I guess this is an iterative code :
for (int i=r;i>=l;i--) { dp[i]=1;
Any way, good job 3bito , proud of you dude
very nice!
Thanks man! I'll include the implementation in the blog later.
This seems O(NlogN), or rather O(RlogR). You are basically summing $$$\sum_{x=l}^{r} (r/x) = r \sum_{x=l}^{r} \frac{1}{x}$$$. This is known as the [harmonic Sum](https://en.wikipedia.org/wiki/Harmonic_series_(mathematics)) and it grows in O(logN). For it to be O(loglogN) you would need to only iterate over the primes, as $$$\sum \frac{1}{p}$$$ growns in O(loglogN) (reference).
Ok I get it. Thanks sir.
in your rec, you can break early when ur rec(x*i) returns 0, furthermore you only need to recurse on x*2 and x*3; however there are just too many test cases that it will not run in time ):
also your first recursive calls can be [l, 2*l)
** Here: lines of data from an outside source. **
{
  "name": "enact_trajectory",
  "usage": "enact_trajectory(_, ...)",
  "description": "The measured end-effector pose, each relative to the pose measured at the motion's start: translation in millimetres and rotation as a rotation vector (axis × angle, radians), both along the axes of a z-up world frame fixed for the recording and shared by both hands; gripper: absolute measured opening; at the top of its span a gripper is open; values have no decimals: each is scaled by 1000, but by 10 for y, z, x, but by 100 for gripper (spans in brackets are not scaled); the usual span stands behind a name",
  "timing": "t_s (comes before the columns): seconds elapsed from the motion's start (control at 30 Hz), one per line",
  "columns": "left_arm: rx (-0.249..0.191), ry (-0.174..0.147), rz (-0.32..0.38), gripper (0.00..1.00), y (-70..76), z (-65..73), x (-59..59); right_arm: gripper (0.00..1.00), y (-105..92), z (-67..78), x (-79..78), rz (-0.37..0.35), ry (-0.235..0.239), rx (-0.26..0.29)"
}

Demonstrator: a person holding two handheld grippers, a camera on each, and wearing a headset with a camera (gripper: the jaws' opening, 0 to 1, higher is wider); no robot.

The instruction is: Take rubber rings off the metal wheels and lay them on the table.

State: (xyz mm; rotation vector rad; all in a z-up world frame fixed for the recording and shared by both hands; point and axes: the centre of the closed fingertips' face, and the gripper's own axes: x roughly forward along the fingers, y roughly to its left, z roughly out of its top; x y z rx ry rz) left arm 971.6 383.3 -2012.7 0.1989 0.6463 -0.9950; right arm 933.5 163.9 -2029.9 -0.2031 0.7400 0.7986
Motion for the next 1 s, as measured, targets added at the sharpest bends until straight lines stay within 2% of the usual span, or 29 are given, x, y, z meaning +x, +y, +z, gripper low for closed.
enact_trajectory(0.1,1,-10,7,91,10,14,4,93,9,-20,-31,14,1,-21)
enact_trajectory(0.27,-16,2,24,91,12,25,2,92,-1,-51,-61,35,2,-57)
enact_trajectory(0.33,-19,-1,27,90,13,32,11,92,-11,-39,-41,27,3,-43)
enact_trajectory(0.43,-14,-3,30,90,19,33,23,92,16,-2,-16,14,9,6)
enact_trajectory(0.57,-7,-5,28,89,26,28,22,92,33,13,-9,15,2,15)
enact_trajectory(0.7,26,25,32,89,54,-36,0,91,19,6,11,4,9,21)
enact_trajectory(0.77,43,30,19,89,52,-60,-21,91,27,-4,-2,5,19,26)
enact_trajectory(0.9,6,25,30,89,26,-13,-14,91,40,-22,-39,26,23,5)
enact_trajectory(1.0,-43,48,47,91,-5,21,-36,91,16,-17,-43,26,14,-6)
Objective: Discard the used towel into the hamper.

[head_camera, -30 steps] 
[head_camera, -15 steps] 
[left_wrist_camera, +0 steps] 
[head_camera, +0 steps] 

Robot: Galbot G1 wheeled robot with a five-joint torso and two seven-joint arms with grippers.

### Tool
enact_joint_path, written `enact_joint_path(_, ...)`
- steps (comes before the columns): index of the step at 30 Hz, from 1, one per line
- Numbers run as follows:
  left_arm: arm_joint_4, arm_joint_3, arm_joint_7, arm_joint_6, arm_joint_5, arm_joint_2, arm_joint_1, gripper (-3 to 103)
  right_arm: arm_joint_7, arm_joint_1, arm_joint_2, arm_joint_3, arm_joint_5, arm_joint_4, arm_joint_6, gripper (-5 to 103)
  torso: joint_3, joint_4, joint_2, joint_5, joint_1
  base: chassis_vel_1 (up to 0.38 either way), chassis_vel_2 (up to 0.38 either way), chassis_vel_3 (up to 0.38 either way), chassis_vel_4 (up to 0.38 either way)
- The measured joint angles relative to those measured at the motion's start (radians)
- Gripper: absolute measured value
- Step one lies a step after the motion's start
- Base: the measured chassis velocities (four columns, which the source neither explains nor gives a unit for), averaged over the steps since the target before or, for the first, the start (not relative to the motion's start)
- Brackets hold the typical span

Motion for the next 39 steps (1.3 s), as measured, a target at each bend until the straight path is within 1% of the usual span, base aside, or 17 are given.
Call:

this was the sol that I came up with but it was too slow D:
I think you haven't read carefully. This is another version of the problem where you have to find all beautiful aets of all lengths. Also there will never be a return 0 because for each x I'm iterating through all i such that xi<=r
Auto comment: topic has been updated by Abito (previous revision, new revision, compare).
My math solution ran in 140ms and 4KB. The time complexity is O(log r) and space complexity is O(1).
...
Submission link: https://codeforces.me/contest/1796/submission/195535532
Please read the blog carefully. I am talking about another version of the problem.